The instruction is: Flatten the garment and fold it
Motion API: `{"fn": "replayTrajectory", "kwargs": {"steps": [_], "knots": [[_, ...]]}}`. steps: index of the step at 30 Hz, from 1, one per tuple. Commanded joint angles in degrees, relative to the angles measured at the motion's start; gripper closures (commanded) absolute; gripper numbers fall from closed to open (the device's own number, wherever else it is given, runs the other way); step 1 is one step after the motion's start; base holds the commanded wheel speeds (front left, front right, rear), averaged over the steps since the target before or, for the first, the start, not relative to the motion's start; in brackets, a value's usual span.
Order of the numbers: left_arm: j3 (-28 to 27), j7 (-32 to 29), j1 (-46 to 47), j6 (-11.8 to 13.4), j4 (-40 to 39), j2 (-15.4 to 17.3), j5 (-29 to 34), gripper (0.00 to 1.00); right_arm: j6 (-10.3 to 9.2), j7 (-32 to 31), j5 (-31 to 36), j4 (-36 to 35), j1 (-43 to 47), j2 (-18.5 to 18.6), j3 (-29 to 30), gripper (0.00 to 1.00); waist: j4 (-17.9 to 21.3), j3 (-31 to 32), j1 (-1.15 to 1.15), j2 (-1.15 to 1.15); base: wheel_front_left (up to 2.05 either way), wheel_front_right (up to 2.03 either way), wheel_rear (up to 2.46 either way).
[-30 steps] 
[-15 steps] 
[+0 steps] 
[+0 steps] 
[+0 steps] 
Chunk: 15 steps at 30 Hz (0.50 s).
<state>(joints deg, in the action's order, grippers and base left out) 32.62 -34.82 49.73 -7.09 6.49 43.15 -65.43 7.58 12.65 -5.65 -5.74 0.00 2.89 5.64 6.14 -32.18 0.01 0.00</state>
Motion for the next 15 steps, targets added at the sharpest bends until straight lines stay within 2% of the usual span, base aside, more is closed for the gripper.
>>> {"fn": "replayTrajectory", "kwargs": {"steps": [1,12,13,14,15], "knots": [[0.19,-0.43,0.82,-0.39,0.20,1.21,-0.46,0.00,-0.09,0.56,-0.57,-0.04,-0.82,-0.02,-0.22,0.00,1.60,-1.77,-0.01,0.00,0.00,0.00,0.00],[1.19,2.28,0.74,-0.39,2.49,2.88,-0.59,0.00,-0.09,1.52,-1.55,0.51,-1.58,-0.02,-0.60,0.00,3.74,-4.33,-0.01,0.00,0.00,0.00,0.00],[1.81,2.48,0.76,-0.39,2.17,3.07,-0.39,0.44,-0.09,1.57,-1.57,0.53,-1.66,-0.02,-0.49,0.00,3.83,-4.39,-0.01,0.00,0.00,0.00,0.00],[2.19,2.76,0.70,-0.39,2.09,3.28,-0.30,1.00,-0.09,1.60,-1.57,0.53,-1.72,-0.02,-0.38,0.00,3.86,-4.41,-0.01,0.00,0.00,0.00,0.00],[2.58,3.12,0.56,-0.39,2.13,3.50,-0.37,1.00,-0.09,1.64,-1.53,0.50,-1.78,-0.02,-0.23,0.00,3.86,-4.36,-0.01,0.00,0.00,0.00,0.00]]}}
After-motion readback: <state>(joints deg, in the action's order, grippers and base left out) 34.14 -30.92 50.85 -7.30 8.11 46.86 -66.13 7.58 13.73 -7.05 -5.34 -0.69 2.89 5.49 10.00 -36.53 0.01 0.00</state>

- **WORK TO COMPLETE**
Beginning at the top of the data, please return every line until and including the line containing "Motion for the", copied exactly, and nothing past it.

- **WRITTEN RESPONSE**
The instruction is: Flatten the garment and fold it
Motion API: `{"fn": "replayTrajectory", "kwargs": {"steps": [_], "knots": [[_, ...]]}}`. steps: index of the step at 30 Hz, from 1, one per tuple. Commanded joint angles in degrees, relative to the angles measured at the motion's start; gripper closures (commanded) absolute; gripper numbers fall from closed to open (the device's own number, wherever else it is given, runs the other way); step 1 is one step after the motion's start; base holds the commanded wheel speeds (front left, front right, rear), averaged over the steps since the target before or, for the first, the start, not relative to the motion's start; in brackets, a value's usual span.
Order of the numbers: left_arm: j3 (-28 to 27), j7 (-32 to 29), j1 (-46 to 47), j6 (-11.8 to 13.4), j4 (-40 to 39), j2 (-15.4 to 17.3), j5 (-29 to 34), gripper (0.00 to 1.00); right_arm: j6 (-10.3 to 9.2), j7 (-32 to 31), j5 (-31 to 36), j4 (-36 to 35), j1 (-43 to 47), j2 (-18.5 to 18.6), j3 (-29 to 30), gripper (0.00 to 1.00); waist: j4 (-17.9 to 21.3), j3 (-31 to 32), j1 (-1.15 to 1.15), j2 (-1.15 to 1.15); base: wheel_front_left (up to 2.05 either way), wheel_front_right (up to 2.03 either way), wheel_rear (up to 2.46 either way).
[-30 steps] 
[-15 steps] 
[+0 steps] 
[+0 steps] 
[+0 steps] 
Chunk: 15 steps at 30 Hz (0.50 s).
<state>(joints deg, in the action's order, grippers and base left out) 32.62 -34.82 49.73 -7.09 6.49 43.15 -65.43 7.58 12.65 -5.65 -5.74 0.00 2.89 5.64 6.14 -32.18 0.01 0.00</state>
Motion for the next 15 steps, targets added at the sharpest bends until straight lines stay within 2% of the usual span, base aside, more is closed for the gripper.

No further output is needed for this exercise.